Walk-Forward Analysis
Walk-forward analysis (WFA) is the gold standard for assessing whether a trained strategy generalises beyond its training data. Rather than training once and hoping for the best, WFA trains on rolling windows and evaluates on subsequent out-of-sample (OOS) periods — the closest thing to a live test you can run on historical data.
This tutorial covers:
Why walk-forward analysis matters
Running a basic walk-forward evaluation
Interpreting WFE and IS-OOS gap
Adding Rademacher complexity estimation
Comparing training approaches
Walk-forward with early stopping and regularisation
Why Walk-Forward Analysis?
Standard backtests train on all the data and report the result. This tells you how well the strategy fits history, not how it would have performed in real time.
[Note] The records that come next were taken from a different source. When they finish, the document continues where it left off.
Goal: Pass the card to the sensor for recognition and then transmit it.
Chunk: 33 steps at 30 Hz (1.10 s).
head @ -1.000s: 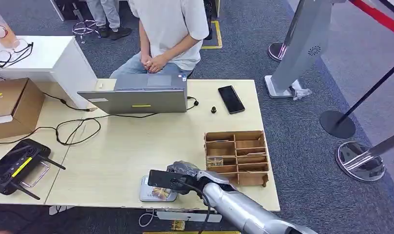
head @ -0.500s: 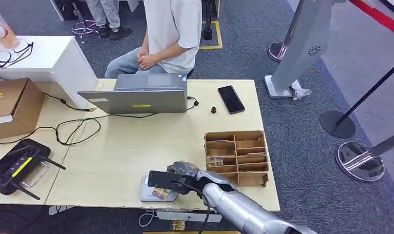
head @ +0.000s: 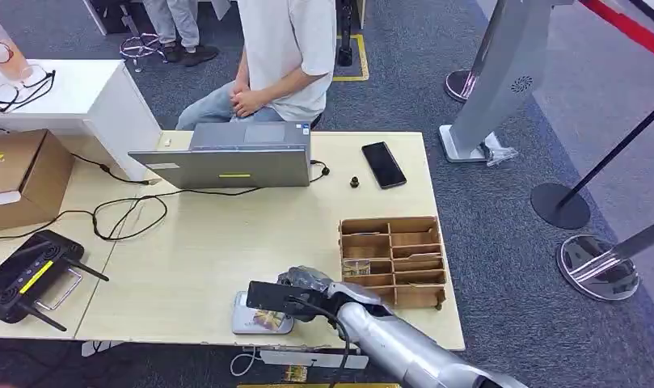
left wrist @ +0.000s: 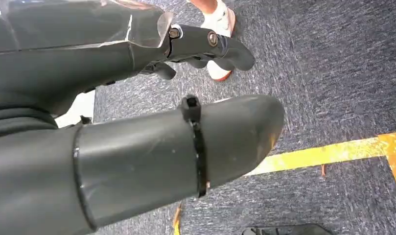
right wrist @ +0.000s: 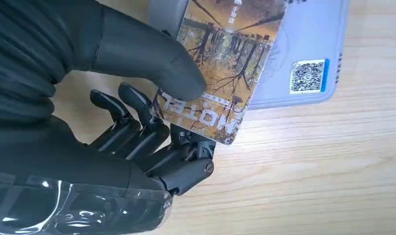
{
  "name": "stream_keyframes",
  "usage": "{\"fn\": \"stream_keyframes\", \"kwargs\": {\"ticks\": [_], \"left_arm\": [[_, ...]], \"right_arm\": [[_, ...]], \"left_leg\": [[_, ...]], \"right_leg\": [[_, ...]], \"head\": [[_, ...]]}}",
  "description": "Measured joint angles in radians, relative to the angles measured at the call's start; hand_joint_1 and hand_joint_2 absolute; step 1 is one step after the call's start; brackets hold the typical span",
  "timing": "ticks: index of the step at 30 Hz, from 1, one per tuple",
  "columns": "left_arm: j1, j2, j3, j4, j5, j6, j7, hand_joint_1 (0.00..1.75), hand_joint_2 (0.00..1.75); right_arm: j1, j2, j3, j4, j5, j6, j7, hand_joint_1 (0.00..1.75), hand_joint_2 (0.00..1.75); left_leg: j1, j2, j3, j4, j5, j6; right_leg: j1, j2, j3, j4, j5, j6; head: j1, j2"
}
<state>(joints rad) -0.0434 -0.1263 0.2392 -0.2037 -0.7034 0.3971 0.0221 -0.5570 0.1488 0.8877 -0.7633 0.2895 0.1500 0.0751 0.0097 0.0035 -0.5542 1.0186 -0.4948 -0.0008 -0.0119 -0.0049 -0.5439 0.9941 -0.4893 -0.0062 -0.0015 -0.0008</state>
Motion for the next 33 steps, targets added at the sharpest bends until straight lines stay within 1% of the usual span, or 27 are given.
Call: {"fn": "stream_keyframes", "kwargs": {"ticks": [4, 8, 12, 17, 22, 24, 26, 33], "left_arm": [[0.000, 0.000, 0.000, 0.000, 0.000, 0.000, 0.000, 0.00, 0.00], [0.001, 0.002, 0.000, 0.000, -0.007, -0.008, -0.007, 0.00, 0.00], [0.002, 0.007, 0.000, 0.000, -0.008, -0.013, -0.016, 0.00, 0.00], [0.005, 0.011, 0.000, 0.000, -0.007, -0.010, -0.028, 0.00, 0.00], [0.006, 0.011, 0.001, 0.000, -0.004, -0.006, -0.034, 0.00, 0.00], [0.006, 0.011, 0.002, 0.000, 0.000, -0.004, -0.035, 0.00, 0.00], [0.007, 0.011, 0.005, 0.000, 0.003, 0.000, -0.036, 0.00, 0.00], [0.006, 0.011, 0.016, 0.000, 0.003, 0.000, -0.042, 0.00, 0.00]], "right_arm": [[0.006, 0.000, -0.023, -0.016, -0.061, 0.047, -0.035, 1.75, 1.75], [0.016, -0.008, -0.054, -0.058, -0.120, 0.089, -0.065, 1.75, 1.75], [0.031, -0.021, -0.078, -0.118, -0.172, 0.119, -0.087, 1.75, 1.75], [0.059, -0.051, -0.111, -0.235, -0.257, 0.151, -0.121, 1.75, 1.75], [0.089, -0.078, -0.147, -0.352, -0.321, 0.154, -0.150, 1.75, 1.75], [0.101, -0.085, -0.165, -0.395, -0.346, 0.143, -0.172, 1.75, 1.75], [0.112, -0.090, -0.186, -0.438, -0.354, 0.118, -0.197, 1.75, 1.75], [0.124, -0.106, -0.214, -0.511, -0.360, 0.111, -0.203, 1.75, 1.75]], "left_leg": [[0.000, 0.000, 0.000, 0.000, 0.000, 0.000], [0.000, 0.000, 0.000, 0.000, 0.000, 0.000], [0.000, 0.000, 0.000, 0.000, 0.000, 0.000], [0.000, 0.000, -0.001, 0.000, 0.000, 0.000], [0.000, 0.000, -0.001, 0.000, 0.000, 0.000], [0.000, 0.000, -0.001, 0.000, 0.000, 0.000], [0.000, 0.000, -0.001, 0.000, 0.000, 0.000], [0.000, 0.000, -0.001, 0.000, 0.000, 0.000]], "right_leg": [[0.000, 0.000, 0.000, 0.000, 0.000, 0.000], [0.000, 0.000, 0.000, 0.000, 0.000, 0.000], [0.000, 0.000, -0.001, 0.000, 0.000, 0.000], [0.000, 0.000, -0.001, 0.000, 0.000, 0.000], [0.000, 0.000, -0.001, 0.000, 0.000, 0.000], [0.000, 0.000, -0.001, 0.000, 0.000, 0.000], [0.000, 0.000, -0.001, 0.000, 0.000, 0.000], [0.000, 0.000, -0.001, 0.000, 0.000, 0.000]], "head": [[0.000, 0.000], [0.000, 0.000], [0.000, 0.000], [0.000, 0.000], [0.000, 0.000], [0.000, 0.000], [0.000, 0.000], [0.000, 0.000]]}}
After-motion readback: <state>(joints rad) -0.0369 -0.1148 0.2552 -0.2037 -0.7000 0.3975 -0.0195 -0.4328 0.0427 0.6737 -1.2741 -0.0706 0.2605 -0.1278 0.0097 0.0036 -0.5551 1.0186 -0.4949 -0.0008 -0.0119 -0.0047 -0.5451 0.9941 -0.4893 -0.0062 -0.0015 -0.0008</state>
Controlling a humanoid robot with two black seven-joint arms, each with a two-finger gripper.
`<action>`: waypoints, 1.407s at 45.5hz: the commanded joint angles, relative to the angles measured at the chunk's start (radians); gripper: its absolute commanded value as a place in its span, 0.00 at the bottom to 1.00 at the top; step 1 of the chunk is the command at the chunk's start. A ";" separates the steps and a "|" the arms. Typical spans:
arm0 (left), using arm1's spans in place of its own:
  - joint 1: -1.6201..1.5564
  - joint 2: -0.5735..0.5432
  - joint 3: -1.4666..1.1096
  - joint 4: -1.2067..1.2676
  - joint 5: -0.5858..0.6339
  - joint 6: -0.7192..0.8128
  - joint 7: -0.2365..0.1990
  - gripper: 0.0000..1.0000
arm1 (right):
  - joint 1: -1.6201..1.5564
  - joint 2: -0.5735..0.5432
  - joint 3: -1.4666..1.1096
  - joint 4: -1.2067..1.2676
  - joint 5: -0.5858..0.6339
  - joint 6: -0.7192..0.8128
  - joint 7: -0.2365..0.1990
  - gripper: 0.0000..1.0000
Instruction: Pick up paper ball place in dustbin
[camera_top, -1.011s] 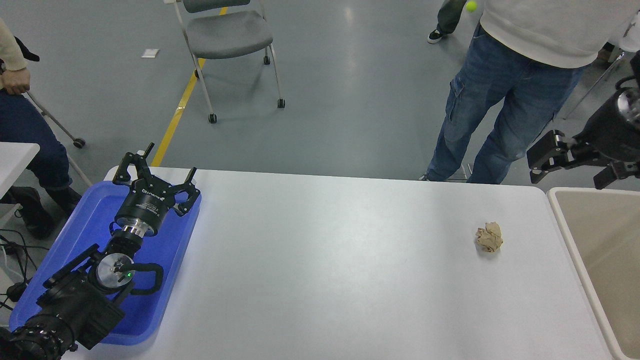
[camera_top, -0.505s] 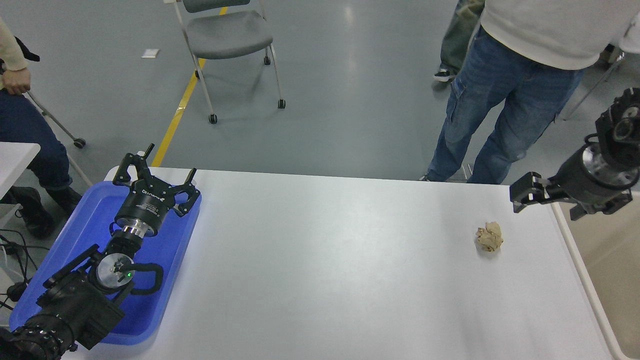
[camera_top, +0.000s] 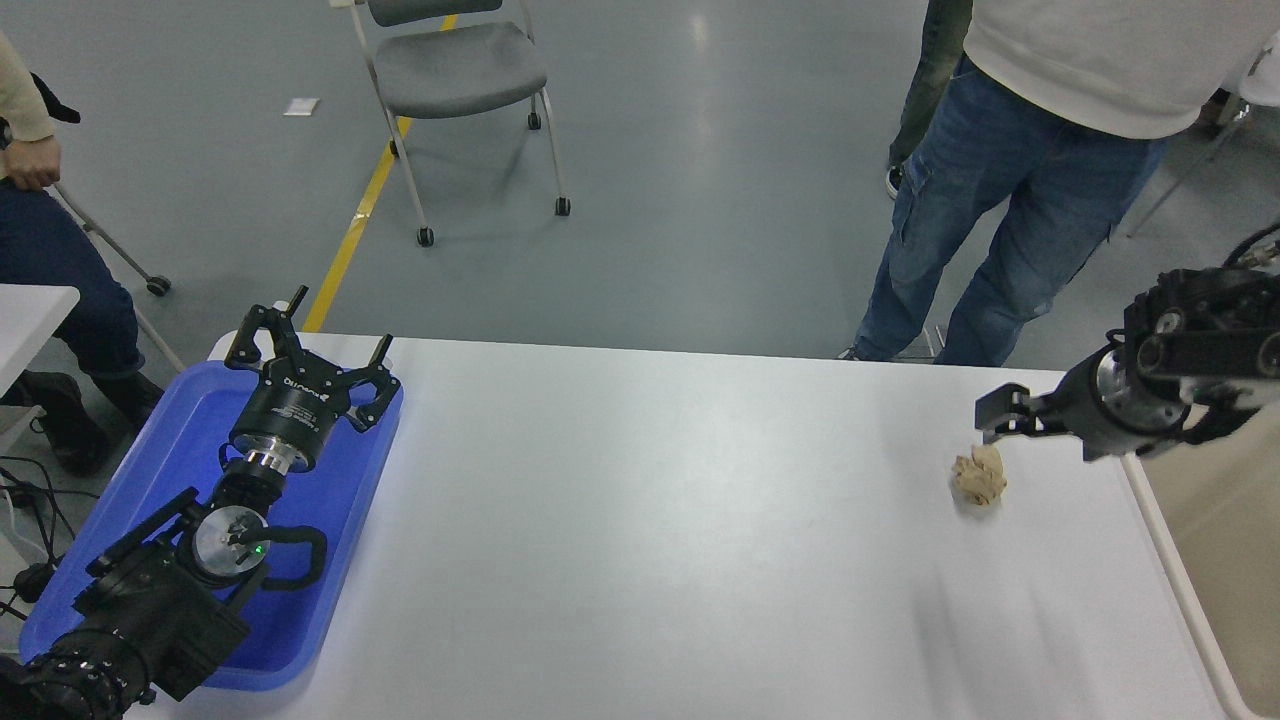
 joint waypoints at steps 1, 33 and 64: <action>0.000 0.000 0.000 0.000 0.000 0.000 0.001 1.00 | -0.208 0.041 0.099 -0.184 -0.006 -0.083 0.001 1.00; 0.000 0.000 0.000 0.000 0.000 0.000 0.001 1.00 | -0.474 0.206 0.256 -0.577 -0.008 -0.102 0.000 1.00; 0.000 0.000 0.000 0.000 0.000 0.000 0.001 1.00 | -0.572 0.274 0.256 -0.635 -0.008 -0.310 0.000 1.00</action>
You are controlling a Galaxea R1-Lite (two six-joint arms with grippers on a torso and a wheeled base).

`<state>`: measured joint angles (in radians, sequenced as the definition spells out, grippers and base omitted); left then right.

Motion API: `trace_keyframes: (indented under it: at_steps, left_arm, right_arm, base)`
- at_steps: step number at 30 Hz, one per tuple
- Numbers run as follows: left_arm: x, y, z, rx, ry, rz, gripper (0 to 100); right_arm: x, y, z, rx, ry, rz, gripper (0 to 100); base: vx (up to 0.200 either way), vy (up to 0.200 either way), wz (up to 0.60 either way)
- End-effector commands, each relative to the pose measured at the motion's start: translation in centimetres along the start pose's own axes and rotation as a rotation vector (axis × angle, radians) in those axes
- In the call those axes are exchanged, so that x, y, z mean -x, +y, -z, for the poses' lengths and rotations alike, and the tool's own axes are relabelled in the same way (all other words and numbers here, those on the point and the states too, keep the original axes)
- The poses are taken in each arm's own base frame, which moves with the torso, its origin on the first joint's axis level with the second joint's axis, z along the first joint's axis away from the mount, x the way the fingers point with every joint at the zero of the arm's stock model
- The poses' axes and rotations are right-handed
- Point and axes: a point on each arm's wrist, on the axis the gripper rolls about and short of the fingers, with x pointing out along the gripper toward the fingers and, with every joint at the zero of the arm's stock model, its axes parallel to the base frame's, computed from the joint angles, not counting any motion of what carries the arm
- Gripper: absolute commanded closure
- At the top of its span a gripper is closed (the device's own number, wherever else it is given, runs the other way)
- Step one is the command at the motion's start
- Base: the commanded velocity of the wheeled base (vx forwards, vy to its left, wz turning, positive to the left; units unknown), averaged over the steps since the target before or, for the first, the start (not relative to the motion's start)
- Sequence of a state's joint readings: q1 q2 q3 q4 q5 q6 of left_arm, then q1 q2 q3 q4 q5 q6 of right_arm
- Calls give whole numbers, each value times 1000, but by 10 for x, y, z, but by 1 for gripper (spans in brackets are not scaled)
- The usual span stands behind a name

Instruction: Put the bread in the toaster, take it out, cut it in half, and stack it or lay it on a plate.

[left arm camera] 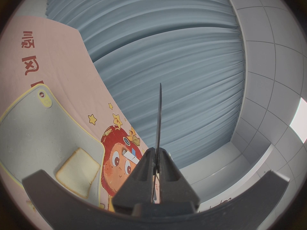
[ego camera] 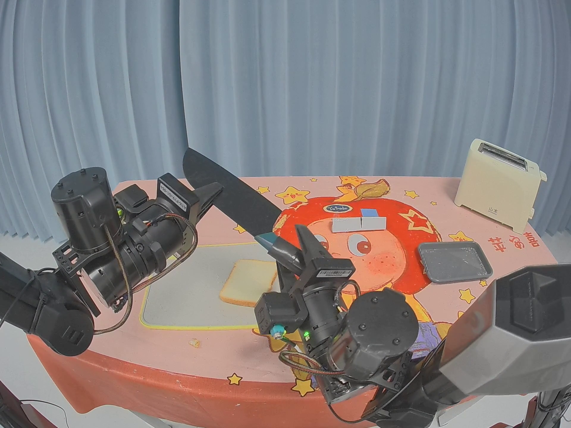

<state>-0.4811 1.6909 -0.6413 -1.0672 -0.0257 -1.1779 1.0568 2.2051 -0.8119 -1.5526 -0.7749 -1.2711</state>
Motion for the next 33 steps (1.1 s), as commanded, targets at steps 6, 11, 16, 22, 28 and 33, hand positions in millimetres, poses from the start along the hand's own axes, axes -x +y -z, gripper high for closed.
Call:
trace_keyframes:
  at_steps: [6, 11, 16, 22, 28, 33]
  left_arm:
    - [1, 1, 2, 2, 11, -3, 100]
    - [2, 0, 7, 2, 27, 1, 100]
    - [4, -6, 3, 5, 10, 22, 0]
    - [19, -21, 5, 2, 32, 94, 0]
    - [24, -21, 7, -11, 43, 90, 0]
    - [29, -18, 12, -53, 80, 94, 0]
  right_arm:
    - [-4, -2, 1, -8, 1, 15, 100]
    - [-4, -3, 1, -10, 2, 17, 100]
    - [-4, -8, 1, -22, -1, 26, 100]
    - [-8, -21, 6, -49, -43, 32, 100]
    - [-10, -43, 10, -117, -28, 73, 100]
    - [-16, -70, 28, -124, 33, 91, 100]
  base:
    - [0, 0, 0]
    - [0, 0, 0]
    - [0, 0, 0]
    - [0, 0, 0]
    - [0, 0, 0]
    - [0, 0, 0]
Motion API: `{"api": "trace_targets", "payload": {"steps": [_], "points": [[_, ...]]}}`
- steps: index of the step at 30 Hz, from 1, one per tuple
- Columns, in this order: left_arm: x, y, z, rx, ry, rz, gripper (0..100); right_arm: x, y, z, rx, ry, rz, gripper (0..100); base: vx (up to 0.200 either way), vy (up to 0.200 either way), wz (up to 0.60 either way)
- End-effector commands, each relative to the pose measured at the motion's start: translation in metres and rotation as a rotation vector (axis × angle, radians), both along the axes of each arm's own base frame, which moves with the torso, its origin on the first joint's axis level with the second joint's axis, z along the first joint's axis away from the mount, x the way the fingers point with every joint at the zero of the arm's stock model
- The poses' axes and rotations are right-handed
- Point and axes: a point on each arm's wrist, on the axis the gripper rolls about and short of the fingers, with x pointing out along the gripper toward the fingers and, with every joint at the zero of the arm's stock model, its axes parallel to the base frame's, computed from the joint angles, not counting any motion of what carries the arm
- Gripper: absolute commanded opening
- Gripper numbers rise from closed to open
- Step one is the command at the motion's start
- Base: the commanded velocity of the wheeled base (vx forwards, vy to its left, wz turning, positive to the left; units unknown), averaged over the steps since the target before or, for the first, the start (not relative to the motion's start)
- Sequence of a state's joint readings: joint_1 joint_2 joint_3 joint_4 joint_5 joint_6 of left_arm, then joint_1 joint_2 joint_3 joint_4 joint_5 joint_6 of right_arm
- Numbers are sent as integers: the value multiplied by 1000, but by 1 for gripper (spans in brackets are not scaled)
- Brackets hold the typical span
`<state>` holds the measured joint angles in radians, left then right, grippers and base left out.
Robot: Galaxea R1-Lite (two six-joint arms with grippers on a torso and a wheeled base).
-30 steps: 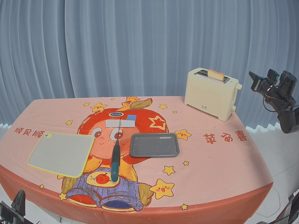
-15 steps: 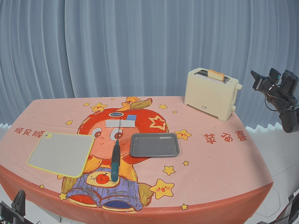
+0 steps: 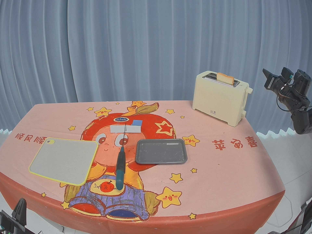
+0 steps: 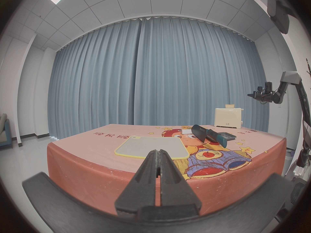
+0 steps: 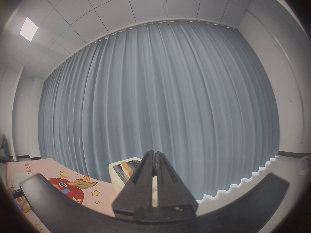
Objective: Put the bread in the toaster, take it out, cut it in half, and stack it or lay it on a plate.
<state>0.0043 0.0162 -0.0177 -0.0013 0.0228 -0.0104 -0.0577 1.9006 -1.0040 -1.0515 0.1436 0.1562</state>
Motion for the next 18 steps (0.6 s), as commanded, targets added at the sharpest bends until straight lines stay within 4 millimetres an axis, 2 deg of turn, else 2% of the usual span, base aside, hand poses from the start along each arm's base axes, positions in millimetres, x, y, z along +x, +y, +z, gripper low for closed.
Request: {"api": "trace_targets", "payload": {"steps": [1, 18], "points": [[1, 0, -5, 0, 13, 1, 0, 5, -2, -2, 0, 2, -3, 0, 0, 0, 0], [1, 0, -5, 0, 13, 1, 0, 6, 1, -1, -3, -8, 4, 0, 0, 0, 0]]}}
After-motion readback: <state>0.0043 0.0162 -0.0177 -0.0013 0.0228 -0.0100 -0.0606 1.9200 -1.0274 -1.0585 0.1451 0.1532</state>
WFA addresses this by mimicking the deployment cycle:
Train on data up to time t
Deploy (evaluate) on the next unseen period t to t + Δ
Roll forward and repeat
The key insight from Pardo (2008): if a strategy’s OOS performance is consistently close to its in-sample performance across multiple cycles, you have evidence of genuine generalisation rather than overfitting.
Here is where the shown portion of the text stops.